Who’s conflicted about sports? Giancarlo Stanton theme-and-variation edition

I didn’t expect the opportunity to write another post about an ESPN SportsNation poll to arise so soon after the last one, but rumors of a $300 million contract for Miami slugger Giancarlo Stanton have ESPN asking its totally equipped to answer this question audience whether they think the potential contract is a good idea.

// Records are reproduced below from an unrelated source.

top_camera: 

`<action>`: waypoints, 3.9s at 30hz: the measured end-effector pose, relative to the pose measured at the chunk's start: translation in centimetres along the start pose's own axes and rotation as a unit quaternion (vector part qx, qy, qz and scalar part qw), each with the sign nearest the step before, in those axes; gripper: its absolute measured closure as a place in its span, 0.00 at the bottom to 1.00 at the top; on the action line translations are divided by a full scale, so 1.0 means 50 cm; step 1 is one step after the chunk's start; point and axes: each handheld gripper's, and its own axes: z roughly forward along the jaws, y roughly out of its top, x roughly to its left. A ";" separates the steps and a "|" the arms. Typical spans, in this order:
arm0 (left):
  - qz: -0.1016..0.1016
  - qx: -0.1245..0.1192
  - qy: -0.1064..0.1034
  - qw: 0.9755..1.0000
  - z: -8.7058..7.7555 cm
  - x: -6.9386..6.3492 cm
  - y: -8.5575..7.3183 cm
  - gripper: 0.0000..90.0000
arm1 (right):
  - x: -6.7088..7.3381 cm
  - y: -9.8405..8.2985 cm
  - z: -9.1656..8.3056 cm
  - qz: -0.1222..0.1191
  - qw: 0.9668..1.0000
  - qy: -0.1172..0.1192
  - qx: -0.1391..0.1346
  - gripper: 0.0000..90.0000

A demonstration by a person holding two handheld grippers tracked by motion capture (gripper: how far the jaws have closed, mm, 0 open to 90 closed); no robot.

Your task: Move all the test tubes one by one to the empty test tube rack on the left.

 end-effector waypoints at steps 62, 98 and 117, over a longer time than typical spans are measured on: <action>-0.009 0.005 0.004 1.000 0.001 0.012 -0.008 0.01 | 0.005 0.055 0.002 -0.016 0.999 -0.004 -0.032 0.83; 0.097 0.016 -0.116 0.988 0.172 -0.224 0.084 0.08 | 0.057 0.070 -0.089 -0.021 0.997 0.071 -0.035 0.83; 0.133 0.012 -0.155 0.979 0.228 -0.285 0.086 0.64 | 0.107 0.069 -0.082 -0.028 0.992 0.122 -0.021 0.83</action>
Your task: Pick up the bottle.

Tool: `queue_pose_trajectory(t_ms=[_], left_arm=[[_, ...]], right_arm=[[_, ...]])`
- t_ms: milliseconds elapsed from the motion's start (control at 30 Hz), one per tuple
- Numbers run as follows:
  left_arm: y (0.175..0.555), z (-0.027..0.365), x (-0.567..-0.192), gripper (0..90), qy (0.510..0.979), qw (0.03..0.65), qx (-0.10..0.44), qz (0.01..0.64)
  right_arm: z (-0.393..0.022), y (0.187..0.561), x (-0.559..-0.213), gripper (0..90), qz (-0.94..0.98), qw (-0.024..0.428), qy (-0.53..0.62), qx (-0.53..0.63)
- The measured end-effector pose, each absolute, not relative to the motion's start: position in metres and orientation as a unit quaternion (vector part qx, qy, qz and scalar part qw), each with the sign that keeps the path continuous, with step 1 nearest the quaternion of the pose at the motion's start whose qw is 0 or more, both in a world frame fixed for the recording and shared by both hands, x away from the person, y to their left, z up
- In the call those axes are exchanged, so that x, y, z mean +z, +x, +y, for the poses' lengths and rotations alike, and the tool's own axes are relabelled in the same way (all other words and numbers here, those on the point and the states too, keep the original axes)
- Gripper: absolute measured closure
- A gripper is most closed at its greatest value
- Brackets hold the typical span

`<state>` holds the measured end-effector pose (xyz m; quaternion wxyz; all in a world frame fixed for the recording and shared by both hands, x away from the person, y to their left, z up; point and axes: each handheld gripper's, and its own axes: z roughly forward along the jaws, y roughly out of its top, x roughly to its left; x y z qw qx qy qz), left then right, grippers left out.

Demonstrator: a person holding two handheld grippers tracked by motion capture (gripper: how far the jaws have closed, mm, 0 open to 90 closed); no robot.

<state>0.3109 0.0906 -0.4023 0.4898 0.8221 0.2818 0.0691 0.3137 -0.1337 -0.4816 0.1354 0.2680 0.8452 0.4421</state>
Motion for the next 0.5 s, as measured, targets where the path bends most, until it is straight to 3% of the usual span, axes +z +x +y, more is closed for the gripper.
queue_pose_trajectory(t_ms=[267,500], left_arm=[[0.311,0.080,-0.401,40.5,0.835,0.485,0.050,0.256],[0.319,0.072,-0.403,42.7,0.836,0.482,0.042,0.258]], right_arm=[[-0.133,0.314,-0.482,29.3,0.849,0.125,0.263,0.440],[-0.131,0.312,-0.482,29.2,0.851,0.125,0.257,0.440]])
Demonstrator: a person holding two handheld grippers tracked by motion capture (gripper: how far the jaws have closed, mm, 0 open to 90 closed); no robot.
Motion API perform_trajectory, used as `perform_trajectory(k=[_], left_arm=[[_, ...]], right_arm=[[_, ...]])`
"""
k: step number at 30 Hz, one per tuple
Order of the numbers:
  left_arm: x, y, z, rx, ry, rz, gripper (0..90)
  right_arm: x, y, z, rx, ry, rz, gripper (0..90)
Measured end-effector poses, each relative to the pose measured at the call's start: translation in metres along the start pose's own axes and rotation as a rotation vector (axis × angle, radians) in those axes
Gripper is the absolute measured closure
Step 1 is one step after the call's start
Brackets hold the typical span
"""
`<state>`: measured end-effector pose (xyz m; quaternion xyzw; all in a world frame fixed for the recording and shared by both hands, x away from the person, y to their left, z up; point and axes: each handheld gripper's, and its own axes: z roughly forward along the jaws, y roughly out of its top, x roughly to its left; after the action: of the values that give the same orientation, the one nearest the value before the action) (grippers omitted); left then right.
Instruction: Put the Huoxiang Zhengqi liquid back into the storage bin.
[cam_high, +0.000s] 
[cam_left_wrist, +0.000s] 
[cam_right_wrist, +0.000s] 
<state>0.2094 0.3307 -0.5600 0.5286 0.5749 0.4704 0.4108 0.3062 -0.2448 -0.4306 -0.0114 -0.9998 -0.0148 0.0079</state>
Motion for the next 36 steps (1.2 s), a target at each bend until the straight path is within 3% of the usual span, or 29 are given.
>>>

Here’s how the responses look:

stanstentiaWhile we could discuss angsty West Virginia’s inability to make up its mind on this question, the interesting twist, for our purposes, is that Montana and Vermont have entirely declined to weigh in. Their silence leaves us with a void into which we are left to impute existential meaning (or, in Vermont’s case, ice cream). Are Montanans and Vermonsters so disgusted by the very asking of the question that they refuse to dignify it with any response? Or, in an act of humility, have they recognized their own shortcomings with respect to the ability to analyze the relative merits of a long-term arrangement fraught with numerous physical, financial, and psychological components, a task that escapes mastery by even the leading minds in the field, and decided to refrain from acting beyond the scope of their limited, though completely normal, faculties? Or, to consider yet a third alternative, are they already out skiing and/or loaded up on Heady Topper and thus too busy to be bothered to respond?

Based on my hypothetical polling of my actual friend, a Vermont native who lived in Montana, I suspect these two electorates simply may not have an opinion on the matter. As we now have seen, such a posture so confounds ESPN/SportsNation’s “embrace debate” mentality that their reaction is to wipe you off the map.